What are the hyperparameters of a logistic regression model?

Classifier penalty, classifier solver and classifier C are the trainable hyperparameters of a Logistic Regression Classifier. These can be specified exclusively with values in Grid Search to hyper tune a Logistic Classifier.

 

In a logistic regression model, hyperparameters are the external configuration settings that are not learned from the data but are set prior to the training process. The main hyperparameters in logistic regression include:

  1. Regularization parameter (C or alpha): This hyperparameter controls the strength of regularization in the model. A smaller value of C or a larger value of alpha will increase the regularization strength.
  2. Solver: The solver is the optimization algorithm used to fit the logistic regression model. Common choices include ‘liblinear’, ‘lbfgs’, ‘newton-cg’, ‘sag’, and ‘saga’.
  3. Max iterations: This hyperparameter determines the maximum number of iterations for the solver to converge.
  4. Penalty: It specifies the type of regularization to be applied, either ‘l1’ (L1 regularization), ‘l2’ (L2 regularization), or ‘none’ (no regularization).
  5. Multi_class: If the logistic regression model is used for multiclass classification, this hyperparameter defines the strategy to handle multiple classes.
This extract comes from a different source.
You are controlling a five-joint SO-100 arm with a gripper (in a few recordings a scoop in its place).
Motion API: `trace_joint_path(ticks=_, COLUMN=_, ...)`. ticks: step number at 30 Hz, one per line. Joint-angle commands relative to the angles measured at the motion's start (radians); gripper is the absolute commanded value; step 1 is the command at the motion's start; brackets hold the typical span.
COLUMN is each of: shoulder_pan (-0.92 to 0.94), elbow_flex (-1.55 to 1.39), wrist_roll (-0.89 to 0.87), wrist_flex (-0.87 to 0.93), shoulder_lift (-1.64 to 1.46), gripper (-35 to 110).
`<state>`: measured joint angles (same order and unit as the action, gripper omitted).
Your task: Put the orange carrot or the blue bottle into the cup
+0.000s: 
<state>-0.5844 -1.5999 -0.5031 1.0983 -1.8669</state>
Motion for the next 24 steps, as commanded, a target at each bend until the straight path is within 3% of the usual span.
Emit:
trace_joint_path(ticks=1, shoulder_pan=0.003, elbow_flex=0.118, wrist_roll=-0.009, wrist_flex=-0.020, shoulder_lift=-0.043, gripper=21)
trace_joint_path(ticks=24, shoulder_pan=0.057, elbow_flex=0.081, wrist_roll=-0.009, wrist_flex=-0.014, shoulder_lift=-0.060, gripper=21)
It can take values like ‘ovr’ (one-vs-rest) or ‘multinomial’ (softmax).
  6. Class weight: This hyperparameter allows you to assign different weights to classes, which can be useful when dealing with imbalanced datasets.

When answering this question in an interview, you could briefly explain each hyperparameter and mention how they impact the logistic regression model. Additionally, you might discuss the importance of tuning these hyperparameters based on the specific characteristics of the data to achieve optimal model performance.